'''

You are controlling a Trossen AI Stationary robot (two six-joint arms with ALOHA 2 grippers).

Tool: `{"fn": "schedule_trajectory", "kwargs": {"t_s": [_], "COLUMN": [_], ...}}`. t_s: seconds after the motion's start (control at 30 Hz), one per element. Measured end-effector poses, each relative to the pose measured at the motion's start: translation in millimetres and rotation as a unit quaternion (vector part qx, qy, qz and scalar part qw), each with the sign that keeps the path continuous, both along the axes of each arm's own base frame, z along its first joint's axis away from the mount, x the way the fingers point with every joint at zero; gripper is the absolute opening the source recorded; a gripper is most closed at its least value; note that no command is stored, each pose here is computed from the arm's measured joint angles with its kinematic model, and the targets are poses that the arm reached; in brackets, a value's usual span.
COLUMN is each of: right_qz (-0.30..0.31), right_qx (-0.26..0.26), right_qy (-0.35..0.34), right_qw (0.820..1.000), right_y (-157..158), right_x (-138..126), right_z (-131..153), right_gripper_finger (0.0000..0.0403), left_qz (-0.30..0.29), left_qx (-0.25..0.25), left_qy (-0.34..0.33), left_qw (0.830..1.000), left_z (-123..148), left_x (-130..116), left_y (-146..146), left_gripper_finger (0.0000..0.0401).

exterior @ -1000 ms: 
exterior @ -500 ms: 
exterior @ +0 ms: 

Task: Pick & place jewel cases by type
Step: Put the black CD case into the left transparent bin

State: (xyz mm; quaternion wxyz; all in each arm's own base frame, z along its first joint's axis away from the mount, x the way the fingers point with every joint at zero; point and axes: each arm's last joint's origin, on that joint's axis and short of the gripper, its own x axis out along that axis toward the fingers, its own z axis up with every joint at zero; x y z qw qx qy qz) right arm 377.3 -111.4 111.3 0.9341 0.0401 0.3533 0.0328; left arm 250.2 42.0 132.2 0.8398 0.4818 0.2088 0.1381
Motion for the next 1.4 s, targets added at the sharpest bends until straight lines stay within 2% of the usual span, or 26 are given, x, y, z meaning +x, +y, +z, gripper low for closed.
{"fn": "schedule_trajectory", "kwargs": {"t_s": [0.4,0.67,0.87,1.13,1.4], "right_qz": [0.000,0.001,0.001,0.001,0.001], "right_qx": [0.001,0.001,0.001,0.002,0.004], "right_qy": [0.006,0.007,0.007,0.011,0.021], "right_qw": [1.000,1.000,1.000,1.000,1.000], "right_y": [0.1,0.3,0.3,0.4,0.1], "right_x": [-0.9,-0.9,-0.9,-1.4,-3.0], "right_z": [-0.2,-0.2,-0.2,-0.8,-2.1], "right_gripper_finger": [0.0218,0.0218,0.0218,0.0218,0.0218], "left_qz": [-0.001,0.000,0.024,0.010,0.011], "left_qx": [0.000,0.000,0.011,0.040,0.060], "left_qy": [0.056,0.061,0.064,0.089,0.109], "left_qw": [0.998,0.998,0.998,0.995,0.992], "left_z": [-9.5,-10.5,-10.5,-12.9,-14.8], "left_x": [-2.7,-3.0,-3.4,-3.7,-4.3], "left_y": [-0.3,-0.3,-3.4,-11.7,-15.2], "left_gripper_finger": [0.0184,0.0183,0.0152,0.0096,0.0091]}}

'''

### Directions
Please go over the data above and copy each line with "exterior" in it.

### Response below
exterior @ -1000 ms: 
exterior @ -500 ms: 
exterior @ +0 ms: 

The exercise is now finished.